**ABOUT THIS EXERCISE**
Each line in the entries that has the word "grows" has to be copied.
━━━━━━━━
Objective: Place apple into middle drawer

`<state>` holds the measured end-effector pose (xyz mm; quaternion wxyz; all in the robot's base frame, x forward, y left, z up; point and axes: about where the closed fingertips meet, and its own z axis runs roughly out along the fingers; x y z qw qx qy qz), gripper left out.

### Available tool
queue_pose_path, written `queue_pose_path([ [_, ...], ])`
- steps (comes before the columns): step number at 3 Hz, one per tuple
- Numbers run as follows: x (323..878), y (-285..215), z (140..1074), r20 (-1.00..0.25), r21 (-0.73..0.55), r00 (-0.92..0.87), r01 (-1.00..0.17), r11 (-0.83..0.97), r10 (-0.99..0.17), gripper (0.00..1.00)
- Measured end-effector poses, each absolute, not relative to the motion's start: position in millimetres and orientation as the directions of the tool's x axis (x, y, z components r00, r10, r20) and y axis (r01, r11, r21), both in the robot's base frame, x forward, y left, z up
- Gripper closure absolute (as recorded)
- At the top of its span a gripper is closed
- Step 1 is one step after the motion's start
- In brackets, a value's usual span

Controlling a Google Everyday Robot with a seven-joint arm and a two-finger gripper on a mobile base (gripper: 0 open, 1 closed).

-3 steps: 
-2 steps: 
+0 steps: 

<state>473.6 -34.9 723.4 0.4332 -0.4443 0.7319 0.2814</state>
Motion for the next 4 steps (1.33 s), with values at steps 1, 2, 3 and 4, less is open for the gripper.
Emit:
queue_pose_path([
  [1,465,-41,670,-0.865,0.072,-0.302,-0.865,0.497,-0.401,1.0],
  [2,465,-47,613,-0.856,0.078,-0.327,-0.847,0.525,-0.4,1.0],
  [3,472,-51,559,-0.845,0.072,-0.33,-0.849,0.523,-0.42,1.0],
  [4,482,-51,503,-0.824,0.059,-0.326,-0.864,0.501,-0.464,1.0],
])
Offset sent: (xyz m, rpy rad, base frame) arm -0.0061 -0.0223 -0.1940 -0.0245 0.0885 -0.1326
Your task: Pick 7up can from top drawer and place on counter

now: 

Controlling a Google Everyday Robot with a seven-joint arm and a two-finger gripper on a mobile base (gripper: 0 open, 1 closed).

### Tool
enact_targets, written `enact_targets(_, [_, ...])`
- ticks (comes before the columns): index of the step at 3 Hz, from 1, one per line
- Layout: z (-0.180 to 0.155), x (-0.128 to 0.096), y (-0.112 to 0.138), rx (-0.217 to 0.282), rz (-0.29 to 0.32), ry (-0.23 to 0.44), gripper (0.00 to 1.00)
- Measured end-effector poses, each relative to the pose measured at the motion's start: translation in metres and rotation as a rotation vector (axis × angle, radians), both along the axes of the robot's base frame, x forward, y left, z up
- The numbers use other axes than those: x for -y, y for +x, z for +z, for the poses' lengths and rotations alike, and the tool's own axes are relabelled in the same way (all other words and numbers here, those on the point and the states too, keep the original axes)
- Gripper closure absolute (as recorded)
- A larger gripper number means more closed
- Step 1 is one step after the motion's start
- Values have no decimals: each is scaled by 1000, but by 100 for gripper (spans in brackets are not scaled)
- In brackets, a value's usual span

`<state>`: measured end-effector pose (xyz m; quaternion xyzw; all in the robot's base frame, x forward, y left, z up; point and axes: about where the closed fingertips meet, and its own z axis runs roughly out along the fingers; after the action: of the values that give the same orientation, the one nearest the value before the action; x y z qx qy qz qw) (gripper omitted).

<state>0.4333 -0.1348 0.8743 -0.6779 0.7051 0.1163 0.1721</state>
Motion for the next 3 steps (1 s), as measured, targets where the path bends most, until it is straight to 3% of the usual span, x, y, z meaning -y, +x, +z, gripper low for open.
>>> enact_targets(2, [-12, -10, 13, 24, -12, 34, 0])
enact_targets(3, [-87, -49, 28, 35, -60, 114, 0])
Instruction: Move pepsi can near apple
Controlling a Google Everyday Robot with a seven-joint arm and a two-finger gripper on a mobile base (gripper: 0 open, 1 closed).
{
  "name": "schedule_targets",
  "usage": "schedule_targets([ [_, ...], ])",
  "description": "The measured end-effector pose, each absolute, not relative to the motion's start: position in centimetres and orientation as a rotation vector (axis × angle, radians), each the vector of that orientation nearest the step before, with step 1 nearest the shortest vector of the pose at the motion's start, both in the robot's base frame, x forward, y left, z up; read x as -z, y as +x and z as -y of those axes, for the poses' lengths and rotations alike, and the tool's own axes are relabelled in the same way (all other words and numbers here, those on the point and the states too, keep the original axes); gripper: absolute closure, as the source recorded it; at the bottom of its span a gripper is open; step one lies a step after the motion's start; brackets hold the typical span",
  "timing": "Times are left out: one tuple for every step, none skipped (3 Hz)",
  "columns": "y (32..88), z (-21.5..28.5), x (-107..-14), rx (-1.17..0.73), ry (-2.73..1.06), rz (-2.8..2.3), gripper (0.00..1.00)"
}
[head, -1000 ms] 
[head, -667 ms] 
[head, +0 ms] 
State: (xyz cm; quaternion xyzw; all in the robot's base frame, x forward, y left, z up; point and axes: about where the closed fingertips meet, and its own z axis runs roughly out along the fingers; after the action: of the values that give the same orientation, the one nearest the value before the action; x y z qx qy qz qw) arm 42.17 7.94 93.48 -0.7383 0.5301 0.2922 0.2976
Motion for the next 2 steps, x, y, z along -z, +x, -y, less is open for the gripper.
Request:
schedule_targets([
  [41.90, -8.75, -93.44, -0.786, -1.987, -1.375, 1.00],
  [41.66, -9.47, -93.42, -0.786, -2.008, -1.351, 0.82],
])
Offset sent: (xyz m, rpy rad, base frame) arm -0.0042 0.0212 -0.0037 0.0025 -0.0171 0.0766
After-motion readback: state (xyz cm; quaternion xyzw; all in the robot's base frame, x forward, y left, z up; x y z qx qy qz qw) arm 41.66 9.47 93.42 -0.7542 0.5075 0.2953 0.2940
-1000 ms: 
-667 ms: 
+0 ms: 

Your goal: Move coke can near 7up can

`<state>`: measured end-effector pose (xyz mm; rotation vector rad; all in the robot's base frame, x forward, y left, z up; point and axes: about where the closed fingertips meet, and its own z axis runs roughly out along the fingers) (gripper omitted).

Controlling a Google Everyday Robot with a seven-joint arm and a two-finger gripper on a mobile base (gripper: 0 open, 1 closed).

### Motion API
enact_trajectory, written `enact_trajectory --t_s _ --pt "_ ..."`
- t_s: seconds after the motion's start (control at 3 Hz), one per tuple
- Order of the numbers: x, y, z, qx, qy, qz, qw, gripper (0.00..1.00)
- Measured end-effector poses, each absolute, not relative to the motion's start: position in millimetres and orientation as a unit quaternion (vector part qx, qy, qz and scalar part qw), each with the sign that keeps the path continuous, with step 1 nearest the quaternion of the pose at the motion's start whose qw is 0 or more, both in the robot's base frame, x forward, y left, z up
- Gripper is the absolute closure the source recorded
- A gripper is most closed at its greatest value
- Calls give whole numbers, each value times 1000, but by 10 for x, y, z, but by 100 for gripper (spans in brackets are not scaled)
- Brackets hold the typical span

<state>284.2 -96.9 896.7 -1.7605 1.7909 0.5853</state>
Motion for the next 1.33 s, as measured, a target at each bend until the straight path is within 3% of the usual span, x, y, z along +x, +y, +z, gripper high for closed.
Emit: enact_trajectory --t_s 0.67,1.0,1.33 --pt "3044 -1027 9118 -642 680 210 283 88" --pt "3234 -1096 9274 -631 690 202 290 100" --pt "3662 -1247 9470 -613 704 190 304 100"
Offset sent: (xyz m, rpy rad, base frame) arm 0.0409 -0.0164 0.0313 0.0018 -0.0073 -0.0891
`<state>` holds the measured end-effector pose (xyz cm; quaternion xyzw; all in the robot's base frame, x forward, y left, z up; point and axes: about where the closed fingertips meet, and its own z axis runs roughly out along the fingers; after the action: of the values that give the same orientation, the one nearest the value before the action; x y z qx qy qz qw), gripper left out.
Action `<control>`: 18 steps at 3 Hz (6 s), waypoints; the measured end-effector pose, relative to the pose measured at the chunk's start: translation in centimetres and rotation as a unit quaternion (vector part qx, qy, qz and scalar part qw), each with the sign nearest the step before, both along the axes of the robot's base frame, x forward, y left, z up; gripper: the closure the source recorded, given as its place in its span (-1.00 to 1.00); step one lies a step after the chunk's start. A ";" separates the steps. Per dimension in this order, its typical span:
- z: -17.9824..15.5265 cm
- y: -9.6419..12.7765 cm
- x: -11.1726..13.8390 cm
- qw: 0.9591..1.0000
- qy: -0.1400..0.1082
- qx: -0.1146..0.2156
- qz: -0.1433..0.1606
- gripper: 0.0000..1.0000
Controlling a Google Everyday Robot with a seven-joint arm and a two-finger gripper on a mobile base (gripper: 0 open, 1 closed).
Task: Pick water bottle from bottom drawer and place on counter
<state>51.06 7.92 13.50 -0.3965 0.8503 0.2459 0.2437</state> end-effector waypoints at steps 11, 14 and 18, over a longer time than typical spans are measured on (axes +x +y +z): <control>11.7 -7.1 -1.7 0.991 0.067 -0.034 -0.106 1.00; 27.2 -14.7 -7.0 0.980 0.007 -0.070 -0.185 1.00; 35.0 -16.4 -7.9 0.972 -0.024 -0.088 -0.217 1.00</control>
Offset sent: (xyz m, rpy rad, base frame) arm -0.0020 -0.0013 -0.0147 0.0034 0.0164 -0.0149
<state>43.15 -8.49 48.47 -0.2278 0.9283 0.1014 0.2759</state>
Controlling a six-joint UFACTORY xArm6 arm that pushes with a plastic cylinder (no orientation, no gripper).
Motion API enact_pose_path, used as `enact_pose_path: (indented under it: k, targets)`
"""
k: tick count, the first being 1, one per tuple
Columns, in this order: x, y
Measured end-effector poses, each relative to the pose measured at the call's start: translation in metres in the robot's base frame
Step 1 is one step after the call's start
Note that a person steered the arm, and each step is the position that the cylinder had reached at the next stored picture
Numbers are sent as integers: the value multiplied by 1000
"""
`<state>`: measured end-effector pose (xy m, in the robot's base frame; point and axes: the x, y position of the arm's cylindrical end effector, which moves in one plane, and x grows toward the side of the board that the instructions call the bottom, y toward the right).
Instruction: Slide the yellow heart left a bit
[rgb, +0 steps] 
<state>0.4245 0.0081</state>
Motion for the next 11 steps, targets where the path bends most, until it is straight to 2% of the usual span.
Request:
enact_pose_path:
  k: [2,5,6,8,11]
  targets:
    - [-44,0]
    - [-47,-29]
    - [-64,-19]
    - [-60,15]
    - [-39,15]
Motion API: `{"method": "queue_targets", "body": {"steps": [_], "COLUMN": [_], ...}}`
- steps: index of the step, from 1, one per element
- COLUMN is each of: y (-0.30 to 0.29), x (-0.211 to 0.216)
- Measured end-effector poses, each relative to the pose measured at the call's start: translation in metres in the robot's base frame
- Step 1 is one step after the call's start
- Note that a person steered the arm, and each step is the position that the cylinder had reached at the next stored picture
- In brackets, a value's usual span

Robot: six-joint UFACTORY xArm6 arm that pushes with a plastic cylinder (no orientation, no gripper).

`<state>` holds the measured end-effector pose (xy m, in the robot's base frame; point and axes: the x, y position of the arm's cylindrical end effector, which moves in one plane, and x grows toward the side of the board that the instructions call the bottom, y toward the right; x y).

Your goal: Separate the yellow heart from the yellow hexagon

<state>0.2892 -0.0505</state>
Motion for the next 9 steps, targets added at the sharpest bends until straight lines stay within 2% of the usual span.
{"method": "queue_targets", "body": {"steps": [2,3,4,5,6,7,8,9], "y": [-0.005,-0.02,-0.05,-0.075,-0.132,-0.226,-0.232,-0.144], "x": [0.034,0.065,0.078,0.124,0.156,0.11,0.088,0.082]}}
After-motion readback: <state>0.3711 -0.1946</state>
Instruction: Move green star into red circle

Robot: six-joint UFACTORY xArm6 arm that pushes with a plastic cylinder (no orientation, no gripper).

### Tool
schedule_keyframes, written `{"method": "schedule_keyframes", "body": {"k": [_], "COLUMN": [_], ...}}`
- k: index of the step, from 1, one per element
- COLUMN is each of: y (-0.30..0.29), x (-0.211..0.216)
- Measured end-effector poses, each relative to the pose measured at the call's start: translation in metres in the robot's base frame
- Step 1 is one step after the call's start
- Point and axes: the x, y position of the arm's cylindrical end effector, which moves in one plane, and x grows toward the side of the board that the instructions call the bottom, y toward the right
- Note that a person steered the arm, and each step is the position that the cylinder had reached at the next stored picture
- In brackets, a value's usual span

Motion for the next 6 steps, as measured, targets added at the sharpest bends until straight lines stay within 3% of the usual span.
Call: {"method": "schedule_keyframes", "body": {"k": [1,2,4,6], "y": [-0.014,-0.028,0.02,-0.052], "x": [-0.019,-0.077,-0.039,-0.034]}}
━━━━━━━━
**RESPONSE BOX**
`<state>`: measured end-effector pose (xy m, in the robot's base frame; point and axes: the x, y position of the arm's cylindrical end effector, which moves in one plane, and x grows toward the side of the board that the instructions call the bottom, y toward the right).
`<state>` holds the measured end-effector pose (xy m, in the robot's base frame; point and axes: the x, y position of the arm's cylindrical end effector, which moves in one plane, and x grows toward the side of the board that the instructions call the bottom, y toward the right; x y).
- Point and axes: the x, y position of the arm's cylindrical end effector, which moves in one plane, and x grows toward the side of the board that the instructions call the bottom, y toward the right

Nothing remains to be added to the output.